Condoleezza Rice's European Trip

Did Condoleezza Rice's trip to Europe assuage European fears or simply maintain them?

December 8, 2005

Did Condoleezza Rice's trip to Europe assuage European fears or simply maintain them?

U.S. Secretary of State Condoleezza Rice's trip to Europe was supposed to assure Europeans about U.S. secret prisons in Europe and torture claims. It did anything but. In an interview with Gwen Ifill of PBS's "Newshour with Jim Lehrer," Stephan Richter explains the mounting concerns in Europe.

Gwen Ifill:

In Ukraine, Secretary Rice insisted that the United States would comply with the United Nations Convention Against Torture. But you have U.S. Democratic Senators saying that is a reversal of the Bush Administration’s position. Is it?

Stephan Richter:

It would be if that were true. But the point is there are so many other positions all the time. We’ve seen Abu Ghraib, we’ve seen Guantanamo. The Europeans now have the renditions issue to which they would basically agree as a matter of policy.

But then there were renditions not even done with the consent of governments. Supposedly the Polish government and the Romanian government — which are the two countries in question — had consented.

Even if that’s the case, it puts the countries — in the European context — in very hot waters. They can even lose their voting rights in the European Council of Ministers. That leads to emasculation, and it’s a very hard thing to say these countries are sovereign and we talked with them.

These countries operate in the European context of promoting human rights, and I think that’s the basic division — that the United States pushes this agenda without looking at human rights. When we look at the current attorney general, he played loose with the torture definitions, and some of the Europeans are drawing a line in far more than the sand because European history has been tragic, and they — for good reason — stand up for human rights.

Gwen Ifill:

If the United States did indeed go to these European countries and get their blessing to conduct these rendition activities on their sovereign territory, then why the complaints now?

Stephan Richter:

Why the complaints?
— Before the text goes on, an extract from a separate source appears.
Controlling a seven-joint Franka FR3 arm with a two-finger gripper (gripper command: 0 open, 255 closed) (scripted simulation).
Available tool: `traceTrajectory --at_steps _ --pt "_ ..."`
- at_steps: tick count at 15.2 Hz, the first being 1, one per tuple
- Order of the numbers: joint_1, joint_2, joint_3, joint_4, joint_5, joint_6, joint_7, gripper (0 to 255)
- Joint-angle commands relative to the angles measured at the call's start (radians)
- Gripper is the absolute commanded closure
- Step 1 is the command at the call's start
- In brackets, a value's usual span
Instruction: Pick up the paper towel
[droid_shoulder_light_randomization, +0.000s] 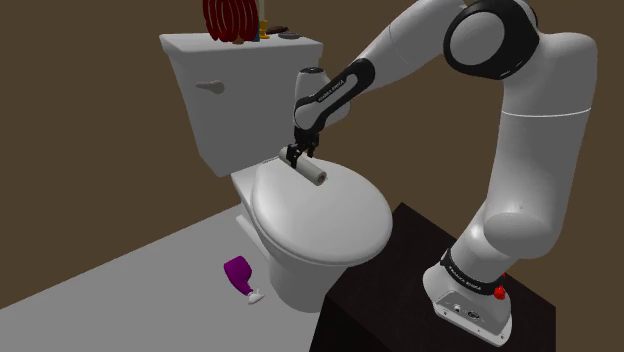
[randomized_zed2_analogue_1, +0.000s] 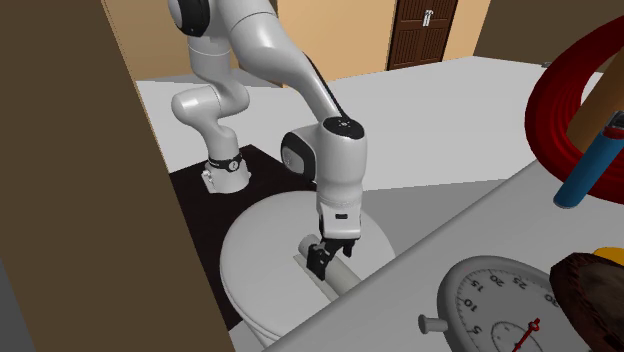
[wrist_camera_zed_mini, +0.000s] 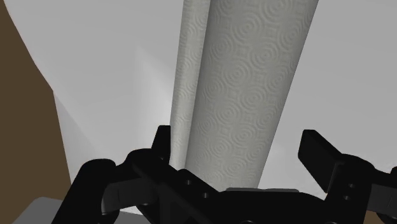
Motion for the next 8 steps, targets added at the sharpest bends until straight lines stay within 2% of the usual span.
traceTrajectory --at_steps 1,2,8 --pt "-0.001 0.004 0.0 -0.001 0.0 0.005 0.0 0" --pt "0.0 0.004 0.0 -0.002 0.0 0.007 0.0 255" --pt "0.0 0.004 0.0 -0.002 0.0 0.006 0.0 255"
Because we’re talking about promoting democracy globally and the citizens of Europe have very open questions about these practices. They have questions about what the United States has done.

Human rights is an American invention as a matter of international public law in the modern world. They are very concerned if what they have learned with their mother milk in the post-war era — thanks to the United States — is now played with by the Bush Administration that has to defend itself. There are very big questions that have not been answered, and I think that’s a very big concern.

Gwen Ifill:

Is this disagreement just a renewal of old tensions? Or is this really a huge setback for the whole Euro-U.S. relationship.

Stephan Richter:

This was meant to be a new beginning. But Condoleezza Rice and German Chancellor Angela Merkel had a disagreement over the word whether there was a mistake in these rendition cases or not.

And that’s something that with all the preparations that go into visits like that, ought to have been avoided. But there is a spat about this, and it lets European citizens feel not right about this. And even the sovereignty issue with regard to the Polish government and others, leads to a big problem in the end because, yes, wink-wink, we agreed with it. But if then afterwards you get into such hot waters with the European human rights conventions and so on, it sends a very clear and chilling signal to anybody who has cooperated in the past not to do that again.

Gwen Ifill:

If you were advising Secretary Rice, what could she have been prepared to say on a trip like this to heed off the criticism which has been awaiting her at every turn?

Stephan Richter:

She should have said: Mistakes happen. This is a very difficult time. We’re all facing a new front. Let’s look at what we’ve done. We’ve all, actually in terms of intelligence cooperation and so on, have done a good job. We have shared that intelligence. Let’s focus on prosecutions.